Togo: un statut particulier pour le chef de file de l'opposition

Jean-Pierre Fabre, chef de file du principal parti d'opposition, l'ANC, à Lomé, le 29 avril 2015.
© AFP / ISSOUF SANOGO

La loi portant sur le statut de l'opposition dormait depuis deux ans dans les tiroirs. Réuni en Conseil, le gouvernement togolais a adopté ce mardi le décret de mise en application, dont bénéficiera le président du parti d'opposition qui aura le plus de députés pendant la législature.

Le décret détermine les privilèges du chef de file de l'opposition qui a rang de président d'institution selon le protocole d'Etat et donc, dispose des avantages pécuniaires et matériels.
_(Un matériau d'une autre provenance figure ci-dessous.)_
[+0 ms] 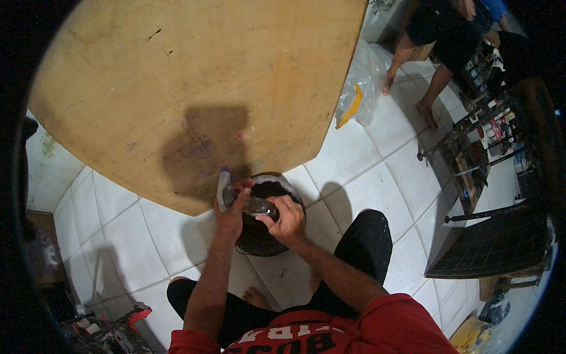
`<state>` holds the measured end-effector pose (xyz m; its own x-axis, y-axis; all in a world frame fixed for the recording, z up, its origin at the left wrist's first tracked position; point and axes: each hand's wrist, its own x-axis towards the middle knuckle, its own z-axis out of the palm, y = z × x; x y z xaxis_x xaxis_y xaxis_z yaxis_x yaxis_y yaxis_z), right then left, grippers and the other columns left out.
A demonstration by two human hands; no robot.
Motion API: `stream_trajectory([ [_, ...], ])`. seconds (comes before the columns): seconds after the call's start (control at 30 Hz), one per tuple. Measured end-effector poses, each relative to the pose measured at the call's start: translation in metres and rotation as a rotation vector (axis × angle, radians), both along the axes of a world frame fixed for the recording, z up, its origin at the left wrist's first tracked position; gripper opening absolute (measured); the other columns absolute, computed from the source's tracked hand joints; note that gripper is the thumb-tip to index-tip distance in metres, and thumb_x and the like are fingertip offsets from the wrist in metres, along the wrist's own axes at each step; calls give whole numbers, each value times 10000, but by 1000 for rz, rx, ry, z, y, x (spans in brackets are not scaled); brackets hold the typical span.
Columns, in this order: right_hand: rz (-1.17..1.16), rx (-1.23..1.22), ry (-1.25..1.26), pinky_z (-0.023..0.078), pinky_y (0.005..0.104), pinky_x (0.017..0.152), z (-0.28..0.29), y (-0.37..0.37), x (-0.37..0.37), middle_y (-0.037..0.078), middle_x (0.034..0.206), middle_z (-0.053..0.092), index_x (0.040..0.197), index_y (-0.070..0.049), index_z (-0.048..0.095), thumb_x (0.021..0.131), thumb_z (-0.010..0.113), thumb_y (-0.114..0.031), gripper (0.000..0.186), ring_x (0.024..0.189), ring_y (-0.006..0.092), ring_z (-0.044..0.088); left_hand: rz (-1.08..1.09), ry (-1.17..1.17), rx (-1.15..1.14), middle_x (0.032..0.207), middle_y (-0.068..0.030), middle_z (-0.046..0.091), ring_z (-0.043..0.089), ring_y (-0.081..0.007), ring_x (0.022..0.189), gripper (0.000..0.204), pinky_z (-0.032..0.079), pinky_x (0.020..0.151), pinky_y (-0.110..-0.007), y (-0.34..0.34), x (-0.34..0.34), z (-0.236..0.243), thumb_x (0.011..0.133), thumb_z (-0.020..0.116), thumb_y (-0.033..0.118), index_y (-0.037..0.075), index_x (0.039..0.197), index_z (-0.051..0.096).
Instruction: The person sits on the floor to mix a dark substance in a bucket using a bottle and a stick. They then stand up, wipe a screen printing frame with a cloth, and apply red ink to the frame using a squeegee. Finally, they place a black t-shirt under the frame and pull the squeegee across to print a design.
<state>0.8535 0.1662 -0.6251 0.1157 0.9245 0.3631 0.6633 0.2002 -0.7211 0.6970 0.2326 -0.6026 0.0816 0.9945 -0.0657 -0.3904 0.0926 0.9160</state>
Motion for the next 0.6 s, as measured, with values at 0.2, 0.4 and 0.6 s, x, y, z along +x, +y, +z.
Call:
stream_trajectory([
  [0.2,-21,-33,35,521,465,842,0,-2,-2,130,1031,695,1137,-22,695,786,881,-373,530,970,343,693,33,-2,-7,1236,-111,716,663,-190,1164,346,506,1024,-341,-5,3,-8,990,720,76,2,1317,634],
  [0.4,-29,-43,12,498,455,862,8,-2,-1,111,1042,690,1155,-37,695,783,880,-317,501,977,329,685,-24,-70,10,1290,-104,684,633,-194,1212,344,490,1050,-348,-5,-7,-14,1018,673,65,4,1346,589],
  [0.6,-31,-98,9,483,448,895,20,0,-4,105,1063,668,1187,-58,679,772,884,-250,501,1006,321,671,-124,-157,48,1290,-107,655,622,-214,1198,325,480,1084,-382,1,-24,-13,1041,617,52,-1,1353,542],
])
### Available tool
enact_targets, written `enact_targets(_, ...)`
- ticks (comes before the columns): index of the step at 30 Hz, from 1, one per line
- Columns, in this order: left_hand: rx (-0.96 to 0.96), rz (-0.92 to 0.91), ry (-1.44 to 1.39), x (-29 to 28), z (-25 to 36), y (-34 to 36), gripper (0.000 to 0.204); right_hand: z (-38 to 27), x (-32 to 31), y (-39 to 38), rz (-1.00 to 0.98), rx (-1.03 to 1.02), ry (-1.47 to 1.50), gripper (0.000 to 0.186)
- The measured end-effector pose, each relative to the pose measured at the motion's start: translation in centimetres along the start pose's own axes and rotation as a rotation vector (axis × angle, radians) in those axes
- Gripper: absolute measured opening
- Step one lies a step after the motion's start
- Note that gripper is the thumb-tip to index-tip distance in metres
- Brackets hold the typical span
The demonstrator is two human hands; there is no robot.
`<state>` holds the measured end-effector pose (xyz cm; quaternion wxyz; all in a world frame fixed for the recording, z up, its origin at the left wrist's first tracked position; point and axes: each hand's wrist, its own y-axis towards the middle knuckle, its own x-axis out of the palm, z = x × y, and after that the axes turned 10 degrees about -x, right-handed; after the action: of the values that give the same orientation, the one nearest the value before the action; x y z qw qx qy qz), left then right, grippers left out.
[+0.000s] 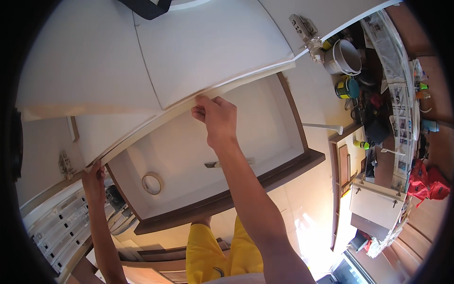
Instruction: The person applies a strip of white edge banding to the front edge of a white cabinet door. They smooth the strip along the edge, press it firmly, and trim the excess material at the ends using a utility knife.
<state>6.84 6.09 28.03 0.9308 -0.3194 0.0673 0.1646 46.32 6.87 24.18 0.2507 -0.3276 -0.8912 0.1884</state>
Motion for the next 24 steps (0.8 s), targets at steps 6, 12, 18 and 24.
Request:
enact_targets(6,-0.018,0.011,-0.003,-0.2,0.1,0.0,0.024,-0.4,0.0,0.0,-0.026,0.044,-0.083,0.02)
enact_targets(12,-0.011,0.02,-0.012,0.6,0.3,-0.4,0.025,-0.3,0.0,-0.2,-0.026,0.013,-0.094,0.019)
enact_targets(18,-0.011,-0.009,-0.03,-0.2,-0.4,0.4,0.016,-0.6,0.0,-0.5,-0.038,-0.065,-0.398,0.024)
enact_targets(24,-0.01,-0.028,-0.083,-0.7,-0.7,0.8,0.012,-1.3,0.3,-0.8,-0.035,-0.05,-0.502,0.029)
Le chef de file de l'opposition togolaise ne disposera pas que de droits, il aura aussi des obligations. Il doit veiller, précise le texte, entre autres, à préserver l'intérêt supérieur de la nation dans le cadre de ses activités, à se conformer aux devoirs citoyens et républicains et participer aux manifestations publiques officielles auxquelles il sera invité.

Un cadeau empoisonné pour Jean-Pierre Fabre ?

Jean-Pierre Fabre dont le parti l'Alliance nationale pour le changement (ANC) dispose de plus de députés dans cette législature est le premier bénéficiaire de cette décision.

Cette loi a suscité beaucoup de commentaires depuis sa publication : c'est un guet-apens tendu au leader de l'ANC pour l'amener à la soupe, disent certains. Non, répond l'intéressé, pour qui c'est une loi impersonnelle et de portée générale.

Dans tous les cas, pour l'application de cette loi, il y a bien des choses à clarifier comme ces fêtes ou manifestations officielles auxquelles le chef de l'opposition sera invité et qui datent de la période du parti unique, parti-Etat.

El Hadj Mbodj est professeur de droit constitutionnel à l'université Cheikh Anta Diop de Dakar. Selon lui, la création d'un statut de chef de l'opposition a souvent permis d'apaiser le climat politique, mais dans plusieurs pays ce statut n'est pas effectif.

Il faut éviter que cela débouche sur un statut de façade qui soit destiné seulement à donner le change. Je constate que dans certains pays comme la RDC, où l'opposition est censée avoir un statut, l'opposition n'est pas vraiment considérée comme elle devrait l'être.